We now define blocking transformations. The idea is to take the mean of subsequent pair of elements from \( \vec{X} \) and form a new vector \( \vec{X}_1 \). Continuing in the same way by taking the mean of subsequent pairs of elements of \( \vec{X}_1 \) we obtain \( \vec{X}_2 \), and so on. Define \( \vec{X}_i \) recursively by:
$$ \begin{align} (\vec{X}_0)_k &\equiv (\vec{X})_k \nonumber \\ (\vec{X}_{i+1})_k &\equiv \frac{1}{2}\Big( (\vec{X}_i)_{2k-1} + (\vec{X}_i)_{2k} \Big) \qquad \text{for all} \qquad 1 \leq i \leq d-1 \tag{22} \end{align} $$The quantity \( \vec{X}_k \) is subject to \( k \) blocking transformations. We now have \( d \) vectors \( \vec{X}_0, \vec{X}_1,\cdots,\vec X_{d-1} \) containing the subsequent averages of observations. It turns out that if the components of \( \vec{X} \) is a stationary time series, then the components of \( \vec{X}_i \) is a stationary time series for all \( 0 \leq i \leq d-1 \)

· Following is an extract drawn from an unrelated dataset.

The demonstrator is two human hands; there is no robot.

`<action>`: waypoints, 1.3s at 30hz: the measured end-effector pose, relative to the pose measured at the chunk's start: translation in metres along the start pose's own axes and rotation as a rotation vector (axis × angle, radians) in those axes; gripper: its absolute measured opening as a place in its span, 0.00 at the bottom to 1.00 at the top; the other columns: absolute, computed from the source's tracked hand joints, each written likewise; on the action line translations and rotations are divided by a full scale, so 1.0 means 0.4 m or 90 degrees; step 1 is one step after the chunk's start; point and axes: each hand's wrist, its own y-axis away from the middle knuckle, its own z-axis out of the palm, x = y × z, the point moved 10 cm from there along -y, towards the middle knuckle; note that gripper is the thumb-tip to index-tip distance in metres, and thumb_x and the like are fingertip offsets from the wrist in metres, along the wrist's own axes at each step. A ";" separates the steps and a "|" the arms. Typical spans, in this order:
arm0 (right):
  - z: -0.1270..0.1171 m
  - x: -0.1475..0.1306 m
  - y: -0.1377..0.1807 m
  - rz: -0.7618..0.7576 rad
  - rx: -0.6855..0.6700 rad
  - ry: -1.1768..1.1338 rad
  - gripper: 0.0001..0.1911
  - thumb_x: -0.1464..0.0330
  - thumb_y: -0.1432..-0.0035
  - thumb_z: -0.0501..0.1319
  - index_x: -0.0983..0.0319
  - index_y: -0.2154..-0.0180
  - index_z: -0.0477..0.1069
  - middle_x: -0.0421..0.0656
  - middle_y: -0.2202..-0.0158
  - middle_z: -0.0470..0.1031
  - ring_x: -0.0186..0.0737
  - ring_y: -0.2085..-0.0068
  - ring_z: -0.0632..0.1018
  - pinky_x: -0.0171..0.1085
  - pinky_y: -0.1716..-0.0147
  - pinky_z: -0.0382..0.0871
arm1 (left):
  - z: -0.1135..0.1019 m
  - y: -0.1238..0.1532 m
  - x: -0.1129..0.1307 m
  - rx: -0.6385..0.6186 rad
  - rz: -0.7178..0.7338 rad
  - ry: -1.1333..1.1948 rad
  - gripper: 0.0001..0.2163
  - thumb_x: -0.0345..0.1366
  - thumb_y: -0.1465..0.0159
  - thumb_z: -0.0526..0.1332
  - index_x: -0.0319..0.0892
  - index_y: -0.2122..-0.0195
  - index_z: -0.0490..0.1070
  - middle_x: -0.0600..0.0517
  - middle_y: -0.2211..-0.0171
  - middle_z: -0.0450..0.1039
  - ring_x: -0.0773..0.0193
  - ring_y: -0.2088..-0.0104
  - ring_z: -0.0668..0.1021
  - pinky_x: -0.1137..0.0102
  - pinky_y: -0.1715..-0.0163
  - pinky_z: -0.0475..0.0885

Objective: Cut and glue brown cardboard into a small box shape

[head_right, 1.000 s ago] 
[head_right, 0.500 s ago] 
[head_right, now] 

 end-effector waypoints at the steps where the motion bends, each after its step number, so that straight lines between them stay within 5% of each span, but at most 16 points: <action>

We can then compute the autocovariance, the variance, sample mean, and number of observations for each \( i \). Let \( \gamma_i, \sigma_i^2, \overline{X}_i \) denote the autocovariance, variance and average of the elements of \( \vec{X}_i \) and let \( n_i \) be the number of elements of \( \vec{X}_i \). It follows by induction that \( n_i = n/2^i \).